• PROBLEM DETAILS
Would you show every line from the records that holds "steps"?

• INFORMATION SHOWN
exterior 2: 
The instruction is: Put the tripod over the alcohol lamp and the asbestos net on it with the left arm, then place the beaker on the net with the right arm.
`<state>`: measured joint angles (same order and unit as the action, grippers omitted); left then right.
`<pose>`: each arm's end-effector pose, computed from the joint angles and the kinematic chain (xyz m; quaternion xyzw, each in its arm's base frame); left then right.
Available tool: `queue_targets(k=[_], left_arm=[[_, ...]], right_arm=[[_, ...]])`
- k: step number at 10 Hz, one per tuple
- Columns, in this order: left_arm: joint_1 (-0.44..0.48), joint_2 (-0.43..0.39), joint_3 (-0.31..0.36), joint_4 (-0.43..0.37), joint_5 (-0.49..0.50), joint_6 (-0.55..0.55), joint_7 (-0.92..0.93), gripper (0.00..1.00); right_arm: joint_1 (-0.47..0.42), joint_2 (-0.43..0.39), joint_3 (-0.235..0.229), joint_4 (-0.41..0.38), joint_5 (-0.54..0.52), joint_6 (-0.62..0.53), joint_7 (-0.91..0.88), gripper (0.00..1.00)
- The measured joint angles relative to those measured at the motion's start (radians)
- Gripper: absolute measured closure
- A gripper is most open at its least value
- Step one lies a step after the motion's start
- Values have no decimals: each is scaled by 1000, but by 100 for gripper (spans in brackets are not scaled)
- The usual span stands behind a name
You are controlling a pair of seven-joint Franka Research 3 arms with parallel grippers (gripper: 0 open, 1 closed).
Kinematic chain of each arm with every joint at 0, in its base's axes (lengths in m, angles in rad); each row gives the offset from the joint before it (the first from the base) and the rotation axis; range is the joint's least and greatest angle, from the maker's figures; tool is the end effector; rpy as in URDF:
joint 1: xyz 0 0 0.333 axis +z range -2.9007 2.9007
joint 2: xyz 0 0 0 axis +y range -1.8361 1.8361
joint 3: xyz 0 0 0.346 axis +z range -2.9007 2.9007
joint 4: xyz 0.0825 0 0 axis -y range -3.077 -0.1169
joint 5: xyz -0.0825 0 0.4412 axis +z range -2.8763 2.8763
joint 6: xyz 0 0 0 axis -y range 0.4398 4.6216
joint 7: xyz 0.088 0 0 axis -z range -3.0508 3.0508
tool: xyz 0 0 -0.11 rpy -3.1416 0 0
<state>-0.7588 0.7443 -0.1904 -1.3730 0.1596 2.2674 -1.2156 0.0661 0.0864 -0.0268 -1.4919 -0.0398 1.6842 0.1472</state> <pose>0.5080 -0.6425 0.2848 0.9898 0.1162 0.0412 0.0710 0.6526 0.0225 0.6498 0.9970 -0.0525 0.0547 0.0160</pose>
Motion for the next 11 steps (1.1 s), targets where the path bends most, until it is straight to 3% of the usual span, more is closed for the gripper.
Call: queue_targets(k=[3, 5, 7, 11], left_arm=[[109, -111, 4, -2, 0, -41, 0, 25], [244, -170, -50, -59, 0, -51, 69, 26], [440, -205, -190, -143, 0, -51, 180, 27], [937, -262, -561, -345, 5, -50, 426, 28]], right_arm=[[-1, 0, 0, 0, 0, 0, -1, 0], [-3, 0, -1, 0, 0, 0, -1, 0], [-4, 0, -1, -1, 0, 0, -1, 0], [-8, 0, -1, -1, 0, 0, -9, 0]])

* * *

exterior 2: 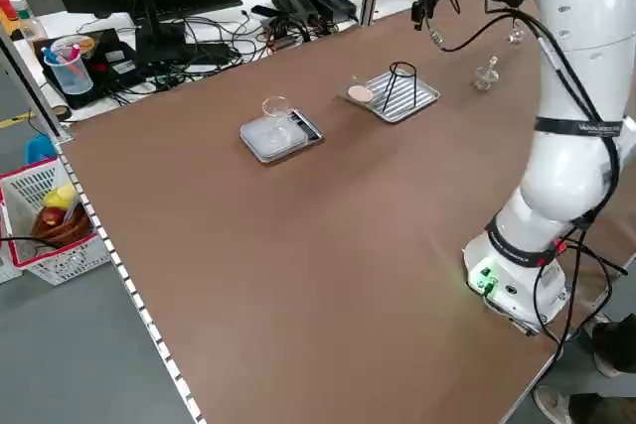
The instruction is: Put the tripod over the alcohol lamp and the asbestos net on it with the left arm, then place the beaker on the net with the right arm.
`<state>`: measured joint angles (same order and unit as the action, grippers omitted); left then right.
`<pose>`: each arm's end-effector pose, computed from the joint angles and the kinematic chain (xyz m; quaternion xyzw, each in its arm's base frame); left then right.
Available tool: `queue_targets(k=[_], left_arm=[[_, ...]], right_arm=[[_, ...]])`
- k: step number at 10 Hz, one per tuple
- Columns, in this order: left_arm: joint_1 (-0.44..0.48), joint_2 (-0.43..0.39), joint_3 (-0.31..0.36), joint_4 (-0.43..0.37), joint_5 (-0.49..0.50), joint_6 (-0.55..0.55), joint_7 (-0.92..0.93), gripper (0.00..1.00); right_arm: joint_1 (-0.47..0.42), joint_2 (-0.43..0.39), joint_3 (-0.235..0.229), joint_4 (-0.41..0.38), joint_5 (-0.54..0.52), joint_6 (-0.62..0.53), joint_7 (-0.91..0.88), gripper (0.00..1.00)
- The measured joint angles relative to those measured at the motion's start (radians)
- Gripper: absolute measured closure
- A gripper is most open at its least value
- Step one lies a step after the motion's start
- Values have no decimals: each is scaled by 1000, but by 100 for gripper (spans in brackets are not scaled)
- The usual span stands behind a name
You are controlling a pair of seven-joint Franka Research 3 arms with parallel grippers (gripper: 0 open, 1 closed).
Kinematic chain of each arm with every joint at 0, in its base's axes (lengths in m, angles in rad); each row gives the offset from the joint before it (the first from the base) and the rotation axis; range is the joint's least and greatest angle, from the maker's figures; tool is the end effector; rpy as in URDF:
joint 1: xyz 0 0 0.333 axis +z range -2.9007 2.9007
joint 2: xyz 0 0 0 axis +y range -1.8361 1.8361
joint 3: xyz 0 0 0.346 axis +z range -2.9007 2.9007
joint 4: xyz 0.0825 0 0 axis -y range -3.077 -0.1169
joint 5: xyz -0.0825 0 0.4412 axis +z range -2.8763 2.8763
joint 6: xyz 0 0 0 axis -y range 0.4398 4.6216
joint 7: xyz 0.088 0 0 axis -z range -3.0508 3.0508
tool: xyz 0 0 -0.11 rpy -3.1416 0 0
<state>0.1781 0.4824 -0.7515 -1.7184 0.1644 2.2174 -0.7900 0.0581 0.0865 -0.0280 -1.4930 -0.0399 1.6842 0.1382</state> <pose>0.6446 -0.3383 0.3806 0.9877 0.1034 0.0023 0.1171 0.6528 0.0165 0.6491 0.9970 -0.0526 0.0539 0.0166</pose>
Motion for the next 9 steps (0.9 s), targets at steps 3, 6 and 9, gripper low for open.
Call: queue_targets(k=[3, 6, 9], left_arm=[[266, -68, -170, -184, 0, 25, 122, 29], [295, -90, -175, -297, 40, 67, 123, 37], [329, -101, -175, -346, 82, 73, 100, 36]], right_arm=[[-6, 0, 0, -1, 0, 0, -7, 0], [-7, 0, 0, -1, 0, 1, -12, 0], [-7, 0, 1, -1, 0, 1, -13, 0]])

• YOUR SOLUTION
Motion for the next 11 steps (1.1 s), targets where the path bends most, until it is straight to 3% of the usual span, more is closed for the gripper.
Motion for the next 9 steps (0.9 s), targets at steps 3, 6 and 9, gripper low for open.

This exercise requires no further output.